Required work
Below is a listing. Set down exactly the lines from the one containing "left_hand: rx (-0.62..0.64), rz" through the one containing "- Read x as", both ends included, and leave out the rest.

::::

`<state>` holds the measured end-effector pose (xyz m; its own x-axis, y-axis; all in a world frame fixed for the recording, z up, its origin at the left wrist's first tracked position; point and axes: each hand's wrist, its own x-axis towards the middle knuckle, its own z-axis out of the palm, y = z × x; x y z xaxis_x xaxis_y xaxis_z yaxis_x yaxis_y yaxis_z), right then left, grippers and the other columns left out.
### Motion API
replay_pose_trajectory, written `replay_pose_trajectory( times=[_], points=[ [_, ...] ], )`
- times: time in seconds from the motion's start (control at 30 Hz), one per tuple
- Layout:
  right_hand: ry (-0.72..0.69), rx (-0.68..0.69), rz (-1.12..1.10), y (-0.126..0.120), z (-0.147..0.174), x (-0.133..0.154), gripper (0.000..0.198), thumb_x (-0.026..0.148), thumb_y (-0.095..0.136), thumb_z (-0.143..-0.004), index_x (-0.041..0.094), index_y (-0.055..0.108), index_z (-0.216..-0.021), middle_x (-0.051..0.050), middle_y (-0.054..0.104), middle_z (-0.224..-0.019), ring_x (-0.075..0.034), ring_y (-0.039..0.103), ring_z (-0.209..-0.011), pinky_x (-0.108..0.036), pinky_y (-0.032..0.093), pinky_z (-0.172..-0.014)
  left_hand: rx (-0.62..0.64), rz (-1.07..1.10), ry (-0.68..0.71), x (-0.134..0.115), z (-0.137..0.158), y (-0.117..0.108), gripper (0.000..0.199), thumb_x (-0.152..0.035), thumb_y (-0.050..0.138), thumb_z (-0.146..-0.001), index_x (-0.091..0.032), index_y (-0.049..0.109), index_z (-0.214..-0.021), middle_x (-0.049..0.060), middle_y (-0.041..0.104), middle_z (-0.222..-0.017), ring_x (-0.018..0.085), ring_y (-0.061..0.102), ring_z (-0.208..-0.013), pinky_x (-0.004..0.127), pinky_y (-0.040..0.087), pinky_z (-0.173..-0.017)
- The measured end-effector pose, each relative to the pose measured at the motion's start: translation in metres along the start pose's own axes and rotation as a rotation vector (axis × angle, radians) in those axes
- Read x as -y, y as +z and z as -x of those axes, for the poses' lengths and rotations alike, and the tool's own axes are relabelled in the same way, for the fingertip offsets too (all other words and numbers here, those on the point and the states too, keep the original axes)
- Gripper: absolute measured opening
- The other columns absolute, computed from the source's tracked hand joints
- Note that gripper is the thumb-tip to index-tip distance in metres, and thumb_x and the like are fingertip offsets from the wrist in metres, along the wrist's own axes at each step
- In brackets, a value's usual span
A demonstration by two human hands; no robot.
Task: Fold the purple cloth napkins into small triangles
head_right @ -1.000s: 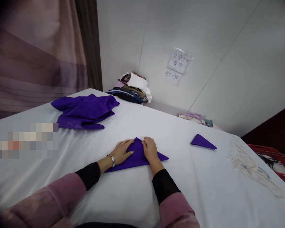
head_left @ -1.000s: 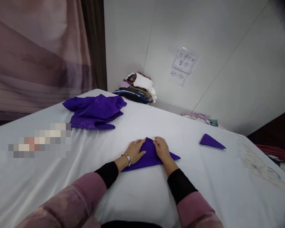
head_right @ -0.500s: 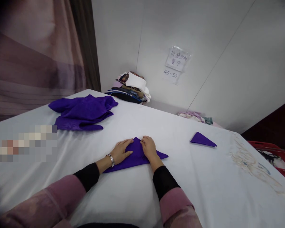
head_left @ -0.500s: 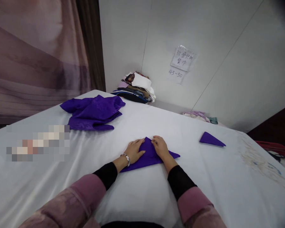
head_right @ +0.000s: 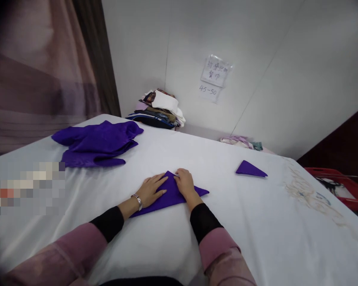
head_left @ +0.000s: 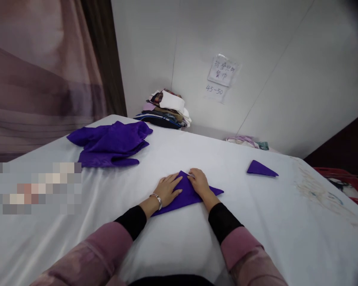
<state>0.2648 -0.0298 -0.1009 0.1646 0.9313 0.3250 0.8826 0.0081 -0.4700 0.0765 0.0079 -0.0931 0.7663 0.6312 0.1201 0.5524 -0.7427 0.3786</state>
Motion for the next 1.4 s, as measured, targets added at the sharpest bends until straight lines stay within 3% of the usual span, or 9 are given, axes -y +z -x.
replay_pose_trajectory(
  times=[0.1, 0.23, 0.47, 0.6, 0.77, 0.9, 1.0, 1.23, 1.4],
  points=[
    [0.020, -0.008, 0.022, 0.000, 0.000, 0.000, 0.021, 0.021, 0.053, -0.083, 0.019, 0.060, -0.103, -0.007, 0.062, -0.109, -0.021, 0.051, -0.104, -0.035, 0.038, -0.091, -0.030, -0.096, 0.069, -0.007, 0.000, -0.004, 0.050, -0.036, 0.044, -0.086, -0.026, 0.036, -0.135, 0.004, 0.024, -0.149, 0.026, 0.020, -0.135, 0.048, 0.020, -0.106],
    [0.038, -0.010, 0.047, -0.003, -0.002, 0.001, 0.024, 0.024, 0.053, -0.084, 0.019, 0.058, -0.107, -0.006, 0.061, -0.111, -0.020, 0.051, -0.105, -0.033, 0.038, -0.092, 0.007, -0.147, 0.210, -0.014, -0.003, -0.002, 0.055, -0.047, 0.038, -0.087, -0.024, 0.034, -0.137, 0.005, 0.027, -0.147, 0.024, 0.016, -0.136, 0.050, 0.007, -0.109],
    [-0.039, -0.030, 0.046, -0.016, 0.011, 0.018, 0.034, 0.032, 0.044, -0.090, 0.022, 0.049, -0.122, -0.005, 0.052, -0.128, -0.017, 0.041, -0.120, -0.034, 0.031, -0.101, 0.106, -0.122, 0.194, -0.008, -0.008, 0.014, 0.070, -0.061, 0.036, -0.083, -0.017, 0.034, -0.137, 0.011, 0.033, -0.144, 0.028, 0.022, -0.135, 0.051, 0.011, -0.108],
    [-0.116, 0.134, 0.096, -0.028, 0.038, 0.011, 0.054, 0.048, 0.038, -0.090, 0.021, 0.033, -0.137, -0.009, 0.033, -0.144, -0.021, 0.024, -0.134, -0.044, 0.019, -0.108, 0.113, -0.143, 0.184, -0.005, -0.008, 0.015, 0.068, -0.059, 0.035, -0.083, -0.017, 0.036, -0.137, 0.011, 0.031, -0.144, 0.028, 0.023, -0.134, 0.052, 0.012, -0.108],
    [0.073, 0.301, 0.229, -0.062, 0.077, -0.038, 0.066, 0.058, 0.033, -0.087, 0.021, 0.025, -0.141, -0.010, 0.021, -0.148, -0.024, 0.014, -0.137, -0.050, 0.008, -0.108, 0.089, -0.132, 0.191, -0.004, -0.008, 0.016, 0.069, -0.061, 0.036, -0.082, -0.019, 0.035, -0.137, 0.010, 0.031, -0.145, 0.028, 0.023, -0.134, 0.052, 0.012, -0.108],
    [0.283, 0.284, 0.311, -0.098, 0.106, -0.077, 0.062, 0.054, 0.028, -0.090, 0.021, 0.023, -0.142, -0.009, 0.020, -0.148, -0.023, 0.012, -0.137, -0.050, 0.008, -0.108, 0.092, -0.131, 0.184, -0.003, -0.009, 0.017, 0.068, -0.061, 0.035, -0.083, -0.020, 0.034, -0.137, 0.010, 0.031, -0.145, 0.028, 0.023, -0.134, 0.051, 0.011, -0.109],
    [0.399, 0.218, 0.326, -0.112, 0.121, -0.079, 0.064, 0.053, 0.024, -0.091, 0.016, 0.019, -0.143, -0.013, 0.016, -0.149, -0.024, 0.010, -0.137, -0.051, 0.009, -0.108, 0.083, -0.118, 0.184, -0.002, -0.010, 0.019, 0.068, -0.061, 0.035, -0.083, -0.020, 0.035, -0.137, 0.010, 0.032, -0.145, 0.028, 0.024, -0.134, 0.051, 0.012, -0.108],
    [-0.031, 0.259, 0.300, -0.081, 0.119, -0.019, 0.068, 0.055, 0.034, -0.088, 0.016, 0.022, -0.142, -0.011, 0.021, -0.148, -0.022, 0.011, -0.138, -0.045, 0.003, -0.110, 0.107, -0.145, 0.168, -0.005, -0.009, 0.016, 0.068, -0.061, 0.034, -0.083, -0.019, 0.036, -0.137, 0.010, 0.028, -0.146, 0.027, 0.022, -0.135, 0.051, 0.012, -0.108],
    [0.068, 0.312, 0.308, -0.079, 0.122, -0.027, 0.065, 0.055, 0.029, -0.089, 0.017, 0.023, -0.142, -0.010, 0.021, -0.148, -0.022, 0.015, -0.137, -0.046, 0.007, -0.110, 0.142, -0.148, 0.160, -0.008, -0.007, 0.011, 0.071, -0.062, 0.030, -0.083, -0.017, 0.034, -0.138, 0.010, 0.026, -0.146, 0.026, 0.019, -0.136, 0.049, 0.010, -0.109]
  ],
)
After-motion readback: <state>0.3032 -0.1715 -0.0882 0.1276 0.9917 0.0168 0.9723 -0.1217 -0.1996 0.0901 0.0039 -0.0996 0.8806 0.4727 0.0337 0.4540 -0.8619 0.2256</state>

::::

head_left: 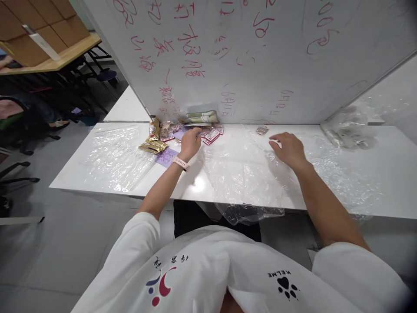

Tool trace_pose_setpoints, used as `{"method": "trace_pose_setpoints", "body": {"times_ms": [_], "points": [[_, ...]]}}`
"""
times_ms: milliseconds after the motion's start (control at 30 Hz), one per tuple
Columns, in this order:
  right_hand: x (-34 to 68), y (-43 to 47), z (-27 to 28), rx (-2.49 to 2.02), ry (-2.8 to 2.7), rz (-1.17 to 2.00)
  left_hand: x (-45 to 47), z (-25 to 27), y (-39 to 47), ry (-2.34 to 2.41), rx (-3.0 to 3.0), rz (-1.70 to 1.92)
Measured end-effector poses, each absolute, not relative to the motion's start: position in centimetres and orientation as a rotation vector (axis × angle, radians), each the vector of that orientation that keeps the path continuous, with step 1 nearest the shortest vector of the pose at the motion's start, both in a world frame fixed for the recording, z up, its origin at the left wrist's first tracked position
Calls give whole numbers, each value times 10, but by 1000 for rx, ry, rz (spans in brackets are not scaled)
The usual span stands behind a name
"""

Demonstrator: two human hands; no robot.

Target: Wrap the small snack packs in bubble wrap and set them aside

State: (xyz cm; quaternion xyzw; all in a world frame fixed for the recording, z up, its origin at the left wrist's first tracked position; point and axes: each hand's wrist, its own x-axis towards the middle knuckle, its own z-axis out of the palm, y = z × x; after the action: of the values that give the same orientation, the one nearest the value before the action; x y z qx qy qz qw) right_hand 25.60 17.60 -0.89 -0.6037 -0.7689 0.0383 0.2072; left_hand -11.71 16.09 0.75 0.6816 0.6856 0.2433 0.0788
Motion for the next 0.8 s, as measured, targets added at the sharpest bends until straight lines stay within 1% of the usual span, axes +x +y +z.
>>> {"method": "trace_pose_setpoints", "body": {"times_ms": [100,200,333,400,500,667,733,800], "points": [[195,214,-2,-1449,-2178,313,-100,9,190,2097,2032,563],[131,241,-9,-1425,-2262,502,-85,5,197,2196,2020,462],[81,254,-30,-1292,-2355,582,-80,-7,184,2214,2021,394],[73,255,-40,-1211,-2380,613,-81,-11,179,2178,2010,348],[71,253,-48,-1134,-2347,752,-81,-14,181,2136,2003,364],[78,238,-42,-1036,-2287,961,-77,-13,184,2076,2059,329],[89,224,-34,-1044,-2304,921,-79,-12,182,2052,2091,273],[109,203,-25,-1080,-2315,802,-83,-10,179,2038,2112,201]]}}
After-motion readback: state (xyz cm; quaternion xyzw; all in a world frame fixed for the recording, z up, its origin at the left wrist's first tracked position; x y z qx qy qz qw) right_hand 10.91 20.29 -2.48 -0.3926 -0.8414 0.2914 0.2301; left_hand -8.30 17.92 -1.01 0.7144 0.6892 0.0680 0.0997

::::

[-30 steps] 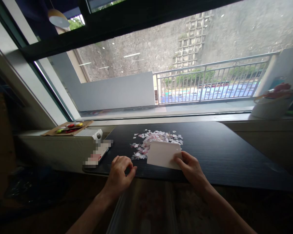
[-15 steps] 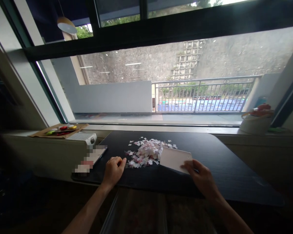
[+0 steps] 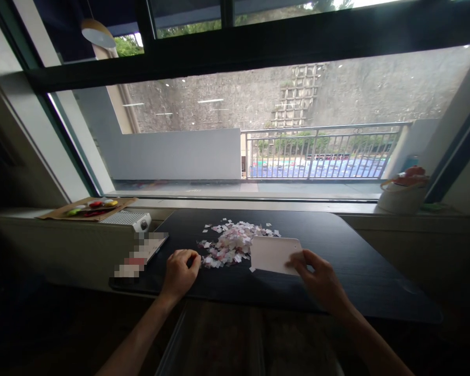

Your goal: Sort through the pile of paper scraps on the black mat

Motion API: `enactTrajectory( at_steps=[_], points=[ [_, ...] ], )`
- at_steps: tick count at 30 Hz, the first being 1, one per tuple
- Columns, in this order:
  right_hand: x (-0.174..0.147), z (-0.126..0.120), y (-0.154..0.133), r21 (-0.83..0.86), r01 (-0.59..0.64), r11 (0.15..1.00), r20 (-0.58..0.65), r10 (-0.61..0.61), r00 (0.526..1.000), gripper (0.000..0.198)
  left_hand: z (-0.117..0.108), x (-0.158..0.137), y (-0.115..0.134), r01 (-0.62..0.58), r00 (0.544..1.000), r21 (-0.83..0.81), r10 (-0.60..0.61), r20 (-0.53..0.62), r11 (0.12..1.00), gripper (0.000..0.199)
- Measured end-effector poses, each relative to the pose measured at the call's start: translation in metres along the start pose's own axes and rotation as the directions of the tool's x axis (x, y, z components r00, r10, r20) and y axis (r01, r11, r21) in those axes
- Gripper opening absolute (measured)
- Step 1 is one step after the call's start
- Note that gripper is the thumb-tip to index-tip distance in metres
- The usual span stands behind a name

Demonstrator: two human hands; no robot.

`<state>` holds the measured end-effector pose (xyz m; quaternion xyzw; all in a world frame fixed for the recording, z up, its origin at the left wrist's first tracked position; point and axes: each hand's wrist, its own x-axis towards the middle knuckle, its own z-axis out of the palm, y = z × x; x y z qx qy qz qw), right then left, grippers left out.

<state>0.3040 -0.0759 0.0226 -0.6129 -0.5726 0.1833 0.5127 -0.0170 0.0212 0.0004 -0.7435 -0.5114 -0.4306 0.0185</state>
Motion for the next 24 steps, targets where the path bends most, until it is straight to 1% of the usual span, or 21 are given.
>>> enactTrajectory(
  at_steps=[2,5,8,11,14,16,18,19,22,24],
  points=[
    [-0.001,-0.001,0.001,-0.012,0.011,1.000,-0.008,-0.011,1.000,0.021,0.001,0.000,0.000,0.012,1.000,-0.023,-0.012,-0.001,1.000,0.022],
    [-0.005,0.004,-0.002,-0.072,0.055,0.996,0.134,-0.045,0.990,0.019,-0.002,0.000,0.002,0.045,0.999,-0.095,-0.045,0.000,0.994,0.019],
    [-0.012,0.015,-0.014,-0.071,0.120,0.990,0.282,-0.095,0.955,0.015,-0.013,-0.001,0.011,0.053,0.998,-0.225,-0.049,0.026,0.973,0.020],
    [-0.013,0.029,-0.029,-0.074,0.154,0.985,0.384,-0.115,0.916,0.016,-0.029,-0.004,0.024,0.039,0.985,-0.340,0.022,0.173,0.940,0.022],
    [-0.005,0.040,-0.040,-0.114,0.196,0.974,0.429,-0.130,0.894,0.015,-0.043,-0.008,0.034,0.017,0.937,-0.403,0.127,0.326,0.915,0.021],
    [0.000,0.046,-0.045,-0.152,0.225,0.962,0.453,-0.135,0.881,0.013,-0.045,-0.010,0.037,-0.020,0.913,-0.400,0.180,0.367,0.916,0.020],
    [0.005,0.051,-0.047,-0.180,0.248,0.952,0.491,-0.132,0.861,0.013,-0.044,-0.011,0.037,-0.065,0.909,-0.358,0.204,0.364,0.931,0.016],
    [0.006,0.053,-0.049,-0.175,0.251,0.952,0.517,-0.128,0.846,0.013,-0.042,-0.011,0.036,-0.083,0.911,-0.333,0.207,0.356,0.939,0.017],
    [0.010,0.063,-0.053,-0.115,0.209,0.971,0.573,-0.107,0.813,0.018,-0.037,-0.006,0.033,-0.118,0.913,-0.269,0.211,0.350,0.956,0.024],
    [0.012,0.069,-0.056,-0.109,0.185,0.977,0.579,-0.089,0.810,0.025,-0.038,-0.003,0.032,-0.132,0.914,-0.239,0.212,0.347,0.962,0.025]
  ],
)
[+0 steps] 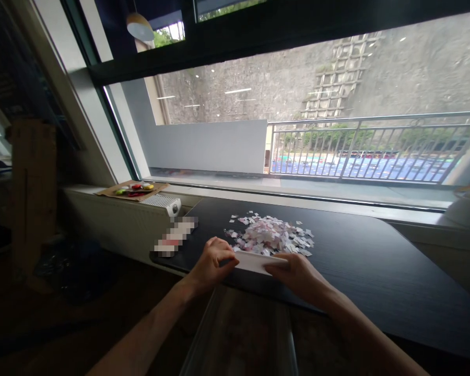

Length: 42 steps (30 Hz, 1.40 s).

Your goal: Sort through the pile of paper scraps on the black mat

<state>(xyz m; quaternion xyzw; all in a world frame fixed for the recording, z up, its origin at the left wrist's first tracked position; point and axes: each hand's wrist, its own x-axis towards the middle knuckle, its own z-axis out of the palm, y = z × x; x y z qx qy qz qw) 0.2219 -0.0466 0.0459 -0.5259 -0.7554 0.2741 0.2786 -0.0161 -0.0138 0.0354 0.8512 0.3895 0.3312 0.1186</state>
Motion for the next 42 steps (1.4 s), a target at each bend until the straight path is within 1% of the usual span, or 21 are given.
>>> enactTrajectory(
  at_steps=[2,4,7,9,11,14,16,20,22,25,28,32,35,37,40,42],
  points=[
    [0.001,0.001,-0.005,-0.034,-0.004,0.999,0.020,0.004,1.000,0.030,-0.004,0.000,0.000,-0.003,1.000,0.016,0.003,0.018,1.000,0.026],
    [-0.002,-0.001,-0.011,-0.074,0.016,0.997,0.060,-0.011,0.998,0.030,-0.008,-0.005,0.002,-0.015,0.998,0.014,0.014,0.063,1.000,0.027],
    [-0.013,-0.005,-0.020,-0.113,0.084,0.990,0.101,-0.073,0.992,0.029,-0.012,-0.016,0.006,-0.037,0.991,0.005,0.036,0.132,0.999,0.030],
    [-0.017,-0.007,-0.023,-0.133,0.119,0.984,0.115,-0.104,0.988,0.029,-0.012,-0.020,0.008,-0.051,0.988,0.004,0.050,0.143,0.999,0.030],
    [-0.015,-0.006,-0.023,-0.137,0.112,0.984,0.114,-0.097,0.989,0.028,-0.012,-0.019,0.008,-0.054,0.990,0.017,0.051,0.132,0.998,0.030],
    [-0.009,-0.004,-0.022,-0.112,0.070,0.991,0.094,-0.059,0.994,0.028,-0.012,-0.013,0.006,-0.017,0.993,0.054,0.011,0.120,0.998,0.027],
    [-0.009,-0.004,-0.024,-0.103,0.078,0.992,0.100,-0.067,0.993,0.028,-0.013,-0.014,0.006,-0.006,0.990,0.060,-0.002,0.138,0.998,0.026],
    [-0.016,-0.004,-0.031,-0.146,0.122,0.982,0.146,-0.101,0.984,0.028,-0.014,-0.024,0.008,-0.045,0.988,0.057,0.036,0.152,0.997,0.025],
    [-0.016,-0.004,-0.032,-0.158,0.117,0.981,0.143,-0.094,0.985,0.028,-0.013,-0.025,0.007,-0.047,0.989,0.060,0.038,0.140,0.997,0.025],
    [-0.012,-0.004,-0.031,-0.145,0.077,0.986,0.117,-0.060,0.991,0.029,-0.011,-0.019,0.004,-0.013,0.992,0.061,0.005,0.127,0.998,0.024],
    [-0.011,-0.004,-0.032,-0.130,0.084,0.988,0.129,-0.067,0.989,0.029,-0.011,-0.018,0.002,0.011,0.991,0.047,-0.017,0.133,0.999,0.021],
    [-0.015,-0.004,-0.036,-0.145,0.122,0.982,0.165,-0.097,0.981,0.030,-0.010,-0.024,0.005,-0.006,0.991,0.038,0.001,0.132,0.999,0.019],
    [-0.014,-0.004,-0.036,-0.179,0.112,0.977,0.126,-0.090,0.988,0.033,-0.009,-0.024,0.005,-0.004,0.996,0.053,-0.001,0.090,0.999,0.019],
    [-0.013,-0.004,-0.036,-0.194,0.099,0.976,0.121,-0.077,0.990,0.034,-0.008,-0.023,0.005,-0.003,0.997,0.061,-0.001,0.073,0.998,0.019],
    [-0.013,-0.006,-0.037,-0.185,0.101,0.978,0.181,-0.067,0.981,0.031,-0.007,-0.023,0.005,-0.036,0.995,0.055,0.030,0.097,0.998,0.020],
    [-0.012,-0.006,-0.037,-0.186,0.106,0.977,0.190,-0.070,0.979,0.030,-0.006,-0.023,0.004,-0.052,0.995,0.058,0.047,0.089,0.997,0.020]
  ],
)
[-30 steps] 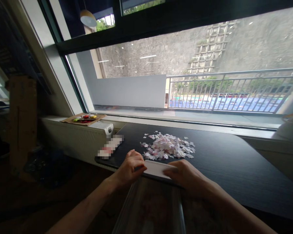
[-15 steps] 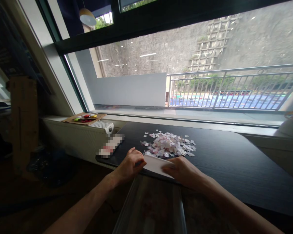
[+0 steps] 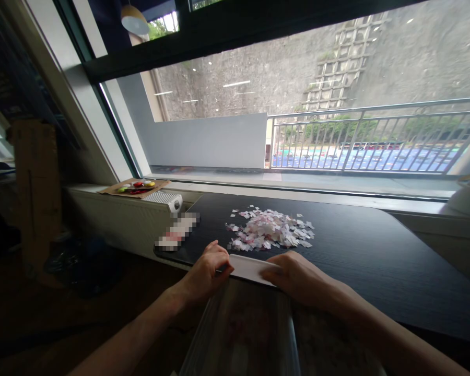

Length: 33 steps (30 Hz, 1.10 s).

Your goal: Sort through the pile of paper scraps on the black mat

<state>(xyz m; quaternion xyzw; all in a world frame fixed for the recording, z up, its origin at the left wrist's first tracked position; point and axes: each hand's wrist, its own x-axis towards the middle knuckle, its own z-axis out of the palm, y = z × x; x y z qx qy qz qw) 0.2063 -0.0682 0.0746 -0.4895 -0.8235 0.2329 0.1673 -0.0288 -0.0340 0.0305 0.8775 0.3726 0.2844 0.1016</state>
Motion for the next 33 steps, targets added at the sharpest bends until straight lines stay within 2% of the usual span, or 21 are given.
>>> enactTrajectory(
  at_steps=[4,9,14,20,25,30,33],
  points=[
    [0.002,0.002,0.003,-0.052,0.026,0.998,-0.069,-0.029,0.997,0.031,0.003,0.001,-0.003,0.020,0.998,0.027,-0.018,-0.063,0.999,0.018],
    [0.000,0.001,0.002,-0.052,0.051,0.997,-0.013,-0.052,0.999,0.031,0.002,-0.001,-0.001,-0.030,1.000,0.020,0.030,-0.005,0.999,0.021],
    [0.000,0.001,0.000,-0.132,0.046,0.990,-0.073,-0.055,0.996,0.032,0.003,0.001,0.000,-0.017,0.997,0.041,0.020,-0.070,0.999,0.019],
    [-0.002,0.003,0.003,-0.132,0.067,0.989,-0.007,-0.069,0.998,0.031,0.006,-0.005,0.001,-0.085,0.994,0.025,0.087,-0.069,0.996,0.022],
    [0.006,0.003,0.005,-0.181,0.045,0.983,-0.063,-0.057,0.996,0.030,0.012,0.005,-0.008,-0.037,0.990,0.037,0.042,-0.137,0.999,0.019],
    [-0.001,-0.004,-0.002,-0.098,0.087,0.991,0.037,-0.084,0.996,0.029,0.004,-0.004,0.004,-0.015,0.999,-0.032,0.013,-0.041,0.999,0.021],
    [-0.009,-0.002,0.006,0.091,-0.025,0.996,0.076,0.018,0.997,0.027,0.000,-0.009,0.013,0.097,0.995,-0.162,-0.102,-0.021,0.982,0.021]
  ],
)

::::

Task result
  left_hand: rx (-0.62..0.64), rz (-1.07..1.10), ry (-0.68..0.71), x (-0.134..0.115), z (-0.137..0.158), y (-0.117..0.108), gripper (0.000..0.199), thumb_x (-0.152..0.035), thumb_y (-0.050..0.138), thumb_z (-0.146..-0.001), index_x (-0.091..0.032), index_y (-0.049..0.109), index_z (-0.214..-0.021), middle_x (-0.049..0.060), middle_y (-0.041..0.104), middle_z (-0.222..-0.017), ring_x (-0.018..0.085), ring_y (-0.061..0.102), ring_z (-0.208..-0.013), pinky_x (-0.004..0.127), pinky_y (-0.040..0.087), pinky_z (-0.173..-0.017)
- The measured end-effector pose, each relative to the pose measured at the motion's start: translation in metres along the start pose's own axes and rotation as a rotation vector (axis × angle, radians) in those axes
- Read x as -y, y as +z and z as -x of those axes, for the poses' lengths and rotations alike, and the tool's own axes are relabelled in the same way, for the fingertip offsets too (all other words and numbers here, those on the point and the states too, keep the original axes)

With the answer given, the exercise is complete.